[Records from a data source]
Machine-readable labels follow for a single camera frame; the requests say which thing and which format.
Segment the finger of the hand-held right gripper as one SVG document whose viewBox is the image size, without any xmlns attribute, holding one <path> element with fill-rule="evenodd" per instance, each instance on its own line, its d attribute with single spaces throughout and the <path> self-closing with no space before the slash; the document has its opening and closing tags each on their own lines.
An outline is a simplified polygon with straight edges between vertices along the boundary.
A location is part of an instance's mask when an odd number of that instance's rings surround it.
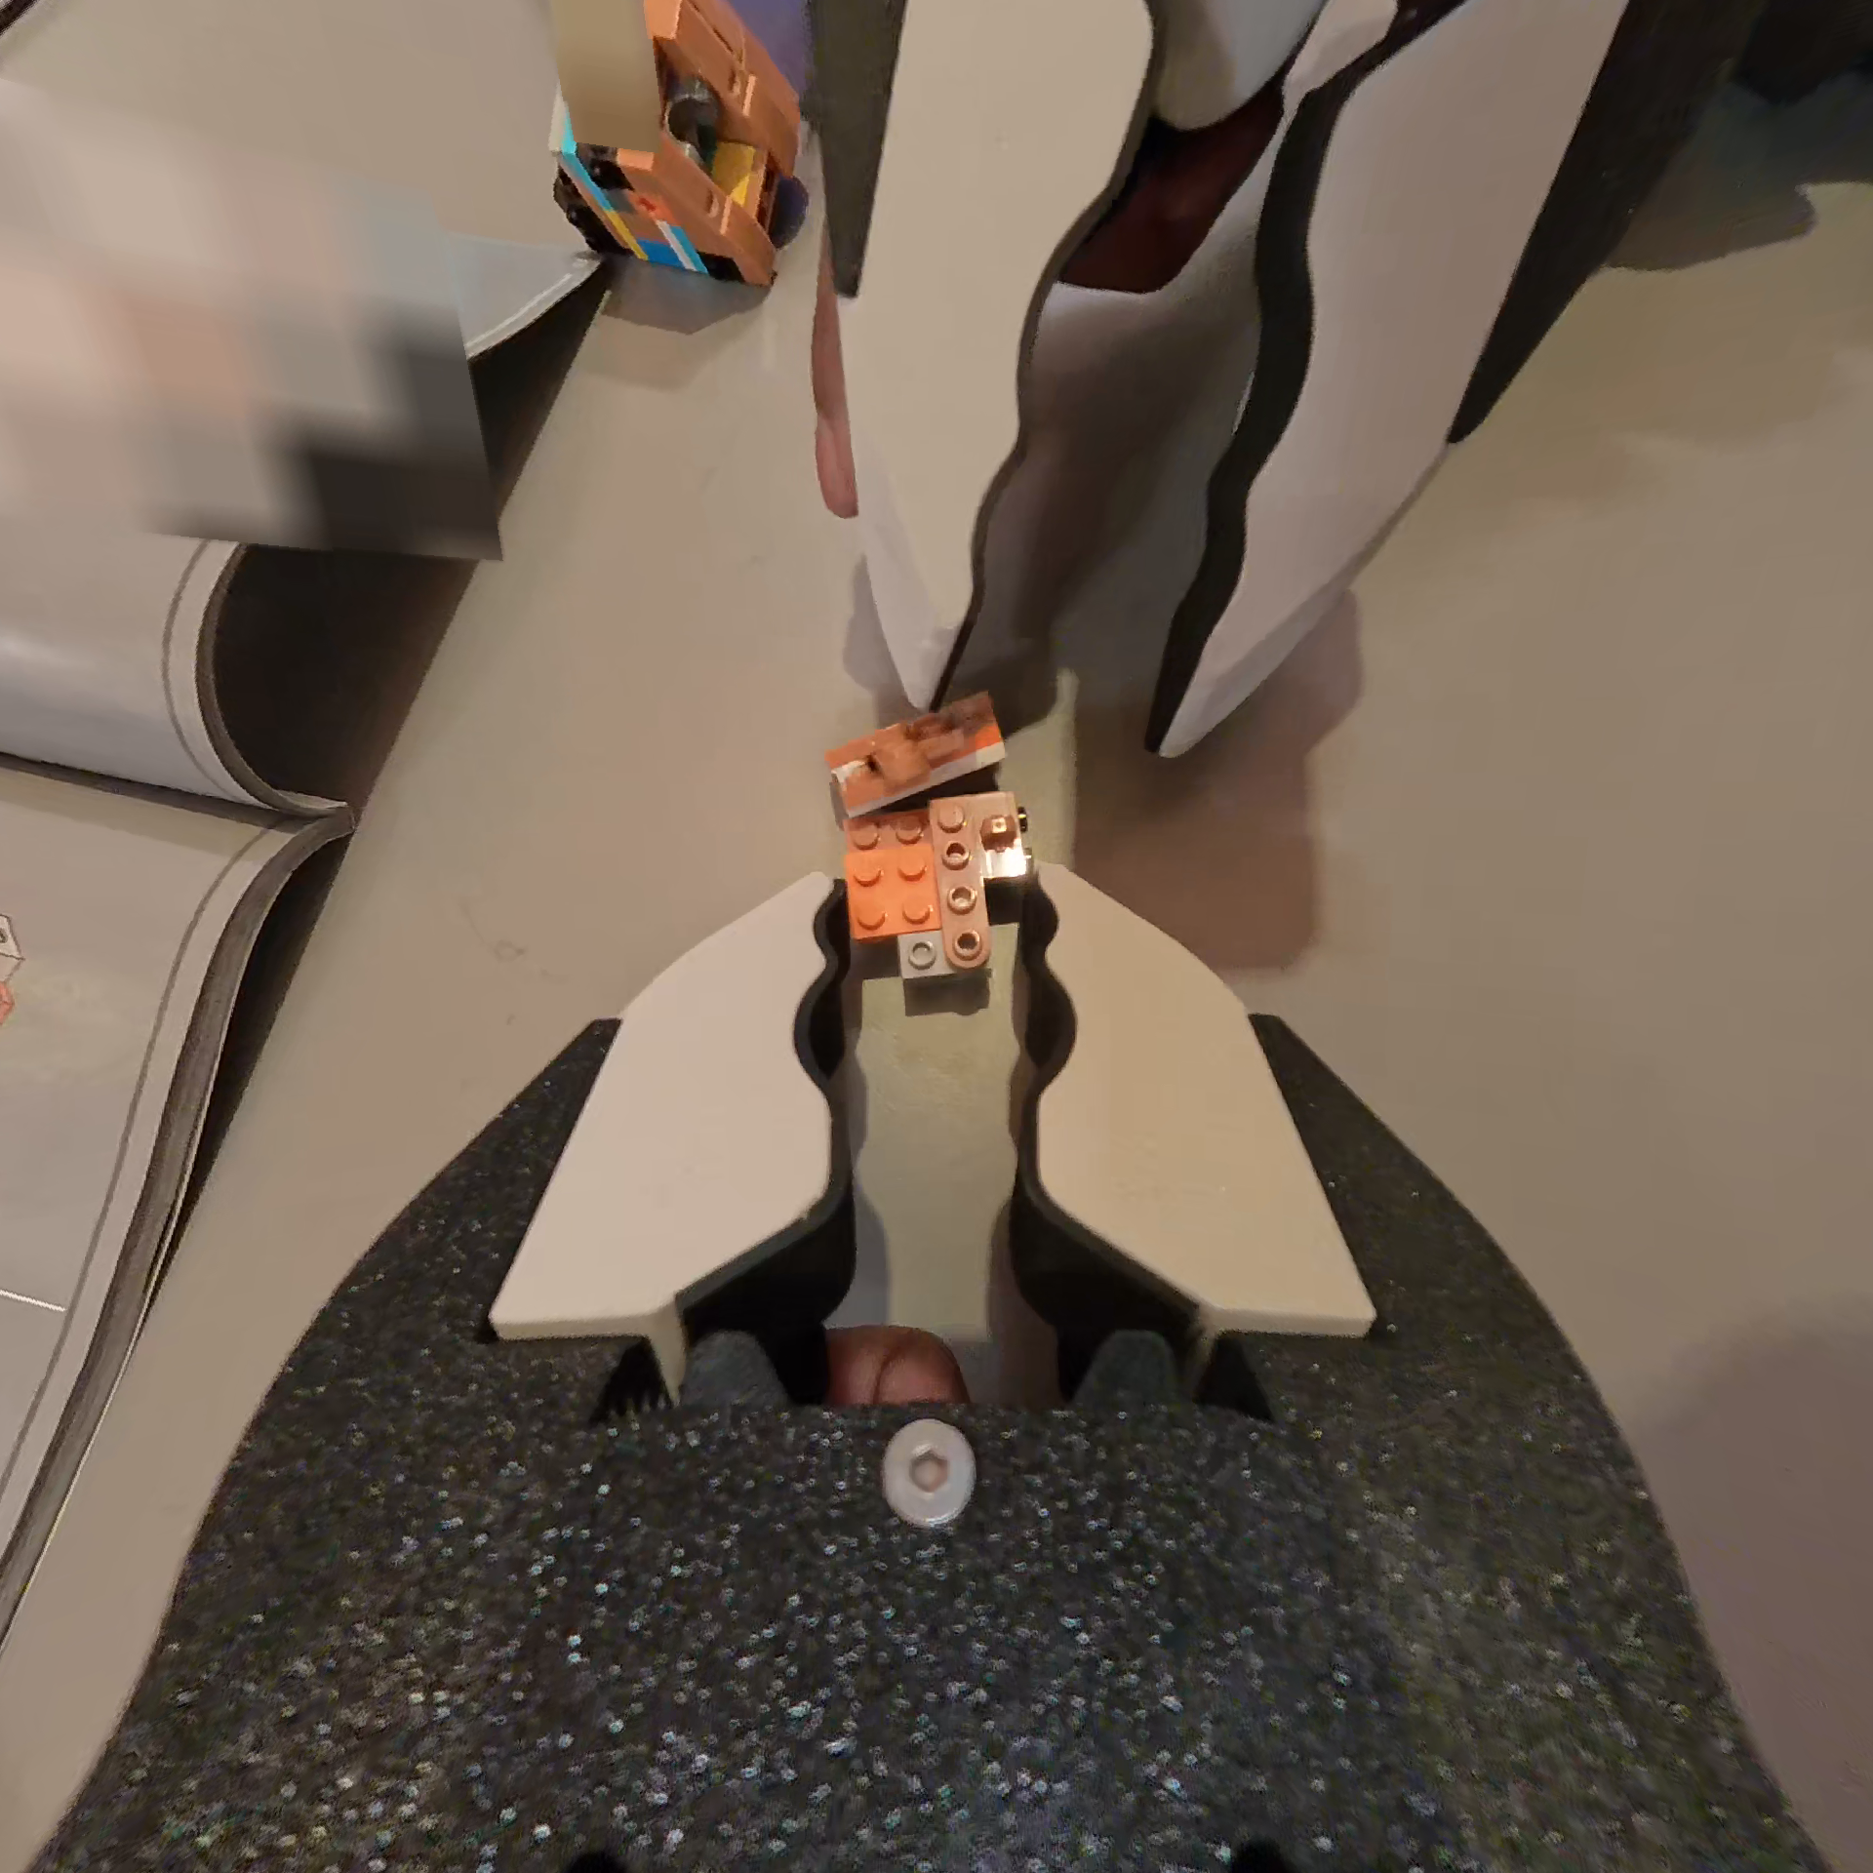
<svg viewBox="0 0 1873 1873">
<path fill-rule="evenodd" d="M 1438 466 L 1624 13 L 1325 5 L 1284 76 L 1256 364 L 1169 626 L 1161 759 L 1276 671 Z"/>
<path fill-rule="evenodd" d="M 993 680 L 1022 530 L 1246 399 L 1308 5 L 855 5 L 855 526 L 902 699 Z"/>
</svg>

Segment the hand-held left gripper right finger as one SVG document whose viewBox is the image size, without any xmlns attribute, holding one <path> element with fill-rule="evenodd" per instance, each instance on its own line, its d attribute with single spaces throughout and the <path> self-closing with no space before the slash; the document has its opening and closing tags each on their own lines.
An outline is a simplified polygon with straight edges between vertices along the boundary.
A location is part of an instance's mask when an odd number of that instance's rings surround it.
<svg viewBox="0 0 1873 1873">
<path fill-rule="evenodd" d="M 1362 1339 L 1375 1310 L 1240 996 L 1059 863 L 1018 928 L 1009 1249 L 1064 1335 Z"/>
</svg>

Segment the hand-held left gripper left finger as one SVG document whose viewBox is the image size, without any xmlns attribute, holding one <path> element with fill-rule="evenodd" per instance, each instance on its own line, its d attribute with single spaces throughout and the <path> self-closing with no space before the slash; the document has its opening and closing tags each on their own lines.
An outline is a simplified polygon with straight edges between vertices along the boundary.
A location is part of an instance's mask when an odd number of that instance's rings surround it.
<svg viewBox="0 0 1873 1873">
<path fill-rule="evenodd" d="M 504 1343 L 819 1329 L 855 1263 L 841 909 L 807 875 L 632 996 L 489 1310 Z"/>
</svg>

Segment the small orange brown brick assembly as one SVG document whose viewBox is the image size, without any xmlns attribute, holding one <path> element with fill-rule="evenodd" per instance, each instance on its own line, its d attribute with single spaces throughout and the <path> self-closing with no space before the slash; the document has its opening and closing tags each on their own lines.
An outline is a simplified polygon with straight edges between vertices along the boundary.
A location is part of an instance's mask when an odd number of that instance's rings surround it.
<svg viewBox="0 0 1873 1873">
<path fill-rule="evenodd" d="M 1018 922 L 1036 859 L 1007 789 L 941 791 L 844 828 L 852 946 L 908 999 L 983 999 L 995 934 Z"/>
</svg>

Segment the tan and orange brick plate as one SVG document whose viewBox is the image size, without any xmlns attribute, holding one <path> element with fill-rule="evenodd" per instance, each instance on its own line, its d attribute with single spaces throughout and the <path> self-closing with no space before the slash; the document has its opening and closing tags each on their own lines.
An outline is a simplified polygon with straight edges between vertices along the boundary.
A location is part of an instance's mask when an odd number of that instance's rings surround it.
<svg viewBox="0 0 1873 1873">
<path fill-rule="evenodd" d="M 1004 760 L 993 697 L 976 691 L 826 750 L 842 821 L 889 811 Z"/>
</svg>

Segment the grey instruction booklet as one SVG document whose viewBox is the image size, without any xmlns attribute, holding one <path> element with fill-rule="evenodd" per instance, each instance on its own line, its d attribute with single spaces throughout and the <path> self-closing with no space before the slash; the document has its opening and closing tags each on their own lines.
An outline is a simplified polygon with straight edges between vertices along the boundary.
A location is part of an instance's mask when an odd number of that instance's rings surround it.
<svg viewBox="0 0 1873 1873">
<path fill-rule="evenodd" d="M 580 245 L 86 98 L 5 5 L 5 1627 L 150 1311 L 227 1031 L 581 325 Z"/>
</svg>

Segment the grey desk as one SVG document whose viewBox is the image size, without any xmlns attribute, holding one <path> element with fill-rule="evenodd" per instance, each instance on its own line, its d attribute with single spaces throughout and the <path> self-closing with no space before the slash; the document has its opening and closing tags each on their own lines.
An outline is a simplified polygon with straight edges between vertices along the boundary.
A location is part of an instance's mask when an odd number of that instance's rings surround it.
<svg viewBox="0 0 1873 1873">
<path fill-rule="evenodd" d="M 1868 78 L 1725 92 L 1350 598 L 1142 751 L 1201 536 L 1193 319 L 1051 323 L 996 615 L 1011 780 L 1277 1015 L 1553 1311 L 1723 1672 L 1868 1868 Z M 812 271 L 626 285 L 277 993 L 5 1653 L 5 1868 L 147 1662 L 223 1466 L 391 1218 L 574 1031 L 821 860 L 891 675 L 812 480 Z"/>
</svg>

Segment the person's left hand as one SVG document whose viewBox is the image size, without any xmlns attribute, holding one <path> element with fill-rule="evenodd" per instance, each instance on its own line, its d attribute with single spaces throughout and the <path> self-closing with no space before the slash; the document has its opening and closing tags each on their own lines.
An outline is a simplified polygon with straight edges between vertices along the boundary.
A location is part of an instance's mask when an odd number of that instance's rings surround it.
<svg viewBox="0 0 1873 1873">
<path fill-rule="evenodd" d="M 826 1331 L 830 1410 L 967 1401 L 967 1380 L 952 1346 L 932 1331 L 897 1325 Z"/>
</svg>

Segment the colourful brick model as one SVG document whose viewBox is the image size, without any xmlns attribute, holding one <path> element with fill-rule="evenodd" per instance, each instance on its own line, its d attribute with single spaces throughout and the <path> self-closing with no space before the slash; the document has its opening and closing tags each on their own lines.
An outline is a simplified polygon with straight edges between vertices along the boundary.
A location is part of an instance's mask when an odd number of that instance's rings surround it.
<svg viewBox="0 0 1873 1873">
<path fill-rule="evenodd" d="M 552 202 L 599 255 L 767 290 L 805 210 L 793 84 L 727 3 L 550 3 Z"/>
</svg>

Assignment:
Reprint every record exactly and skip the pictures.

Written response:
Machine-readable labels follow for a single camera frame; the requests say which thing and which format.
Segment the finger of the hand-held right gripper as one SVG document whose viewBox is the image size, without any xmlns attribute, holding one <path> element with fill-rule="evenodd" per instance, each instance on its own line, its d attribute with single spaces throughout and the <path> self-closing with no space before the slash; the document has its opening and closing tags each on their own lines.
An outline is a simplified polygon with straight edges between vertices along the boundary.
A location is part of an instance's mask when an odd number of that instance's rings surround it.
<svg viewBox="0 0 1873 1873">
<path fill-rule="evenodd" d="M 1438 466 L 1624 13 L 1325 5 L 1284 76 L 1256 364 L 1169 626 L 1161 759 L 1276 671 Z"/>
<path fill-rule="evenodd" d="M 993 680 L 1022 530 L 1246 399 L 1308 5 L 855 5 L 855 526 L 902 699 Z"/>
</svg>

Segment the hand-held left gripper right finger as one SVG document whose viewBox is the image size, without any xmlns attribute, holding one <path> element with fill-rule="evenodd" per instance, each instance on its own line, its d attribute with single spaces throughout and the <path> self-closing with no space before the slash; the document has its opening and closing tags each on their own lines.
An outline is a simplified polygon with straight edges between vertices along the boundary.
A location is part of an instance's mask when an odd number of that instance's rings surround it.
<svg viewBox="0 0 1873 1873">
<path fill-rule="evenodd" d="M 1362 1339 L 1375 1310 L 1240 996 L 1059 863 L 1018 928 L 1009 1249 L 1064 1335 Z"/>
</svg>

Segment the hand-held left gripper left finger as one SVG document whose viewBox is the image size, without any xmlns attribute, holding one <path> element with fill-rule="evenodd" per instance, each instance on its own line, its d attribute with single spaces throughout and the <path> self-closing with no space before the slash; the document has its opening and closing tags each on their own lines.
An outline is a simplified polygon with straight edges between vertices along the boundary.
A location is part of an instance's mask when an odd number of that instance's rings surround it.
<svg viewBox="0 0 1873 1873">
<path fill-rule="evenodd" d="M 504 1343 L 819 1329 L 855 1263 L 841 909 L 807 875 L 632 996 L 489 1310 Z"/>
</svg>

Segment the small orange brown brick assembly as one SVG document whose viewBox is the image size, without any xmlns attribute, holding one <path> element with fill-rule="evenodd" per instance, each instance on its own line, its d attribute with single spaces throughout and the <path> self-closing with no space before the slash; the document has its opening and closing tags each on their own lines.
An outline is a simplified polygon with straight edges between vertices along the boundary.
A location is part of an instance's mask when an odd number of that instance's rings surround it.
<svg viewBox="0 0 1873 1873">
<path fill-rule="evenodd" d="M 1018 922 L 1036 859 L 1007 789 L 941 791 L 844 828 L 852 946 L 908 999 L 983 999 L 995 934 Z"/>
</svg>

Segment the tan and orange brick plate as one SVG document whose viewBox is the image size, without any xmlns attribute, holding one <path> element with fill-rule="evenodd" per instance, each instance on its own line, its d attribute with single spaces throughout and the <path> self-closing with no space before the slash; the document has its opening and closing tags each on their own lines.
An outline is a simplified polygon with straight edges between vertices along the boundary.
A location is part of an instance's mask when an odd number of that instance's rings surround it.
<svg viewBox="0 0 1873 1873">
<path fill-rule="evenodd" d="M 1004 760 L 993 697 L 976 691 L 826 750 L 842 821 L 889 811 Z"/>
</svg>

Segment the grey instruction booklet as one SVG document whose viewBox is the image size, without any xmlns attribute, holding one <path> element with fill-rule="evenodd" per instance, each instance on its own line, its d attribute with single spaces throughout and the <path> self-closing with no space before the slash; the document has its opening and closing tags each on their own lines.
An outline is a simplified polygon with straight edges between vertices along the boundary.
A location is part of an instance's mask when an odd number of that instance's rings surround it.
<svg viewBox="0 0 1873 1873">
<path fill-rule="evenodd" d="M 580 245 L 86 98 L 5 5 L 5 1627 L 150 1311 L 227 1031 L 581 325 Z"/>
</svg>

Segment the grey desk as one SVG document whose viewBox is the image size, without any xmlns attribute, holding one <path> element with fill-rule="evenodd" per instance, each instance on its own line, its d attribute with single spaces throughout and the <path> self-closing with no space before the slash; the document has its opening and closing tags each on their own lines.
An outline is a simplified polygon with straight edges between vertices along the boundary.
A location is part of an instance's mask when an odd number of that instance's rings surround it.
<svg viewBox="0 0 1873 1873">
<path fill-rule="evenodd" d="M 1868 78 L 1725 92 L 1350 598 L 1142 751 L 1201 536 L 1193 319 L 1051 323 L 996 615 L 1011 780 L 1277 1015 L 1553 1311 L 1723 1672 L 1868 1868 Z M 812 271 L 626 285 L 277 993 L 5 1653 L 5 1868 L 147 1662 L 223 1466 L 391 1218 L 574 1031 L 821 860 L 891 675 L 812 480 Z"/>
</svg>

Segment the person's left hand as one SVG document whose viewBox is the image size, without any xmlns attribute, holding one <path> element with fill-rule="evenodd" per instance, each instance on its own line, its d attribute with single spaces throughout and the <path> self-closing with no space before the slash; the document has its opening and closing tags each on their own lines.
An outline is a simplified polygon with straight edges between vertices along the boundary.
A location is part of an instance's mask when an odd number of that instance's rings surround it.
<svg viewBox="0 0 1873 1873">
<path fill-rule="evenodd" d="M 826 1331 L 830 1410 L 967 1401 L 967 1380 L 952 1346 L 932 1331 L 897 1325 Z"/>
</svg>

Segment the colourful brick model as one SVG document whose viewBox is the image size, without any xmlns attribute, holding one <path> element with fill-rule="evenodd" per instance, each instance on its own line, its d attribute with single spaces throughout and the <path> self-closing with no space before the slash; the document has its opening and closing tags each on their own lines.
An outline is a simplified polygon with straight edges between vertices along the boundary.
A location is part of an instance's mask when an odd number of that instance's rings surround it.
<svg viewBox="0 0 1873 1873">
<path fill-rule="evenodd" d="M 552 202 L 599 255 L 767 290 L 805 210 L 793 84 L 727 3 L 550 3 Z"/>
</svg>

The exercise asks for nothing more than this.